:: Data in this exercise ::

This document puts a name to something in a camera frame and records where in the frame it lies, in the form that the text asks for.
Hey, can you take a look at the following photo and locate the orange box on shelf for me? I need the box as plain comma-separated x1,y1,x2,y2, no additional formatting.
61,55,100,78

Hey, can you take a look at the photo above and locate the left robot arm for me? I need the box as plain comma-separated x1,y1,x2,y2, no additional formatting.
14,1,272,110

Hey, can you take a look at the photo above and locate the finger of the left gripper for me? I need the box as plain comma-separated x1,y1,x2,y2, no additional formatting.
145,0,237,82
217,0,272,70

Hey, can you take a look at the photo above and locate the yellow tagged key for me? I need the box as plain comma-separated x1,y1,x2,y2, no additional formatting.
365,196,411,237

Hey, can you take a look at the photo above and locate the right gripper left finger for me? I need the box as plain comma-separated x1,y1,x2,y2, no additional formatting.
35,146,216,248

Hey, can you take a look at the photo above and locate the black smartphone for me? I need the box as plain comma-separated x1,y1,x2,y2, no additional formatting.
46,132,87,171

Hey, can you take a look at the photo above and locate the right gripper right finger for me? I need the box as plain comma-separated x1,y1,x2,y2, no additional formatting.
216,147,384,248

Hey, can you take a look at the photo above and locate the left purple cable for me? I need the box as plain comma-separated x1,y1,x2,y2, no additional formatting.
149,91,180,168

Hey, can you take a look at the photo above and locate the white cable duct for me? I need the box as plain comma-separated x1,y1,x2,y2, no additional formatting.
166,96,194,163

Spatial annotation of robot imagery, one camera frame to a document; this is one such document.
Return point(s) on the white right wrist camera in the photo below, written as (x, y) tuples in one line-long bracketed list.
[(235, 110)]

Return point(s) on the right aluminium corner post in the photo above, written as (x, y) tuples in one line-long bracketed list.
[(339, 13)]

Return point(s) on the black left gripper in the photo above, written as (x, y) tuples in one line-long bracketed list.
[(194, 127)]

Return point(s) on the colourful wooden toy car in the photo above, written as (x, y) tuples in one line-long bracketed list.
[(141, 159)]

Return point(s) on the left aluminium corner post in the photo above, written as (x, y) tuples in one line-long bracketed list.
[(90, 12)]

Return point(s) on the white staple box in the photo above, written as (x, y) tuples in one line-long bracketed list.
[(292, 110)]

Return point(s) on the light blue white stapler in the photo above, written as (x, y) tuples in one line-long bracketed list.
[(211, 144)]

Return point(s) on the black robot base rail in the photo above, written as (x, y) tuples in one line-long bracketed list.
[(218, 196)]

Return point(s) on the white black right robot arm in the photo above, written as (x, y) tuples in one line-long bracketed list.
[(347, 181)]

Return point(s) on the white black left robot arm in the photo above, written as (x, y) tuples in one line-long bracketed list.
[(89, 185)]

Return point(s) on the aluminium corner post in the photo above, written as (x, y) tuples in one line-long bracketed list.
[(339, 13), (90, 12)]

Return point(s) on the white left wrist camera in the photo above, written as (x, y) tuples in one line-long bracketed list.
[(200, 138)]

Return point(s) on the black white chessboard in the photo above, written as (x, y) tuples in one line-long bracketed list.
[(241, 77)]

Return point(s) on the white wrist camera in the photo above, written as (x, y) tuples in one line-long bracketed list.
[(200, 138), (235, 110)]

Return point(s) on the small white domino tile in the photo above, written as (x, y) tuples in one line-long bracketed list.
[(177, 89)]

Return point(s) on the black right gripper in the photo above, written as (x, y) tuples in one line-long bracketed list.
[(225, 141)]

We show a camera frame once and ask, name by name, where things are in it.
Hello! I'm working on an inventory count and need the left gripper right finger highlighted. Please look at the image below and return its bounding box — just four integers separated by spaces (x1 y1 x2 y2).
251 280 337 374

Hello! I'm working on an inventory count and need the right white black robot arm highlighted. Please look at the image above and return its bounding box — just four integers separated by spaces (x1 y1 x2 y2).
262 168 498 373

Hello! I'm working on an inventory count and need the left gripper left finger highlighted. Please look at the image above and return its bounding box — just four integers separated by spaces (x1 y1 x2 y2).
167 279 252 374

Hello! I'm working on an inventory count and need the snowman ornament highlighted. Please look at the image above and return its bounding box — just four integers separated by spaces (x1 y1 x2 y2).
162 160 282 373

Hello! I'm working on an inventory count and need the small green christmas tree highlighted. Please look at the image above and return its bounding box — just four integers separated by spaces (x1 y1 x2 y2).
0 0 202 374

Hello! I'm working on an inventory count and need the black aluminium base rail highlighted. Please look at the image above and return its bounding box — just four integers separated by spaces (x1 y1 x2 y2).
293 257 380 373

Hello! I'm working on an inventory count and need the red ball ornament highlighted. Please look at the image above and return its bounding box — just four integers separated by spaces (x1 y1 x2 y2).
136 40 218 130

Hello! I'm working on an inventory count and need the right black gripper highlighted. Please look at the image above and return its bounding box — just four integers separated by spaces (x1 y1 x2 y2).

:::

#### [Assigned task]
After the last line, print all the entries once again, unchanged.

#### [Reply]
This document puts a name to something in a camera frame and records where in the frame it lies, in the form that the text asks for.
Hey, can you take a look at the following photo and locate the orange box on shelf for me? I need the box as plain comma-separated x1,y1,x2,y2, no additional formatting.
61,55,100,78

Hey, can you take a look at the photo above and locate the left robot arm for me? I need the box as plain comma-separated x1,y1,x2,y2, no additional formatting.
14,1,272,110

Hey, can you take a look at the photo above and locate the finger of the left gripper for me? I need the box as plain comma-separated x1,y1,x2,y2, no additional formatting.
145,0,237,82
217,0,272,70

Hey, can you take a look at the photo above and locate the yellow tagged key for me? I need the box as plain comma-separated x1,y1,x2,y2, no additional formatting.
365,196,411,237

Hey, can you take a look at the photo above and locate the right gripper left finger for me? I need the box as plain comma-separated x1,y1,x2,y2, no additional formatting.
35,146,216,248

Hey, can you take a look at the photo above and locate the black smartphone for me? I need the box as plain comma-separated x1,y1,x2,y2, no additional formatting.
46,132,87,171

Hey, can you take a look at the photo above and locate the right gripper right finger for me? I need the box as plain comma-separated x1,y1,x2,y2, no additional formatting.
216,147,384,248

Hey, can you take a look at the photo above and locate the left purple cable for me? I need the box as plain comma-separated x1,y1,x2,y2, no additional formatting.
149,91,180,168

Hey, can you take a look at the photo above and locate the white cable duct for me? I need the box as plain comma-separated x1,y1,x2,y2, no additional formatting.
166,96,194,163

Spatial annotation of robot imagery, one camera frame to a document; this is one such document.
Return point(s) on the white right wrist camera in the photo below, written as (x, y) tuples in one line-long bracketed list.
[(235, 110)]

Return point(s) on the right aluminium corner post in the photo above, written as (x, y) tuples in one line-long bracketed list.
[(339, 13)]

Return point(s) on the black left gripper in the photo above, written as (x, y) tuples in one line-long bracketed list.
[(194, 127)]

Return point(s) on the colourful wooden toy car in the photo above, written as (x, y) tuples in one line-long bracketed list.
[(141, 159)]

Return point(s) on the left aluminium corner post in the photo above, written as (x, y) tuples in one line-long bracketed list.
[(90, 12)]

Return point(s) on the white staple box in the photo above, written as (x, y) tuples in one line-long bracketed list.
[(292, 110)]

Return point(s) on the light blue white stapler in the photo above, written as (x, y) tuples in one line-long bracketed list.
[(211, 144)]

Return point(s) on the black robot base rail in the photo above, written as (x, y) tuples in one line-long bracketed list.
[(218, 196)]

Return point(s) on the white black right robot arm in the photo above, written as (x, y) tuples in one line-long bracketed list.
[(347, 181)]

Return point(s) on the white black left robot arm in the photo above, written as (x, y) tuples in one line-long bracketed list.
[(89, 185)]

Return point(s) on the aluminium corner post in the photo above, written as (x, y) tuples in one line-long bracketed list.
[(339, 13), (90, 12)]

Return point(s) on the white left wrist camera in the photo above, written as (x, y) tuples in one line-long bracketed list.
[(200, 138)]

Return point(s) on the black white chessboard in the photo above, written as (x, y) tuples in one line-long bracketed list.
[(241, 77)]

Return point(s) on the white wrist camera in the photo above, written as (x, y) tuples in one line-long bracketed list.
[(200, 138), (235, 110)]

Return point(s) on the small white domino tile in the photo above, written as (x, y) tuples in one line-long bracketed list.
[(177, 89)]

Return point(s) on the black right gripper in the photo above, written as (x, y) tuples in one line-long bracketed list.
[(225, 141)]

We show a camera frame once and ask, name by name, where things are in it.
Hello! I'm working on an inventory count and need the left gripper right finger highlighted. Please look at the image below and return its bounding box — just four integers separated by spaces (x1 y1 x2 y2).
251 280 337 374

Hello! I'm working on an inventory count and need the right white black robot arm highlighted. Please look at the image above and return its bounding box — just four integers separated by spaces (x1 y1 x2 y2).
262 168 498 373

Hello! I'm working on an inventory count and need the left gripper left finger highlighted. Please look at the image above and return its bounding box — just four integers separated by spaces (x1 y1 x2 y2).
167 279 252 374

Hello! I'm working on an inventory count and need the snowman ornament highlighted. Please look at the image above and return its bounding box — just four integers separated by spaces (x1 y1 x2 y2).
162 160 282 373

Hello! I'm working on an inventory count and need the small green christmas tree highlighted. Please look at the image above and return its bounding box — just four integers separated by spaces (x1 y1 x2 y2).
0 0 202 374

Hello! I'm working on an inventory count and need the black aluminium base rail highlighted. Please look at the image above and return its bounding box — just four integers separated by spaces (x1 y1 x2 y2).
293 257 380 373

Hello! I'm working on an inventory count and need the red ball ornament highlighted. Please look at the image above and return its bounding box — just four integers separated by spaces (x1 y1 x2 y2).
136 40 218 130

Hello! I'm working on an inventory count and need the right black gripper highlighted. Please look at the image above and return its bounding box — just four integers separated by spaces (x1 y1 x2 y2).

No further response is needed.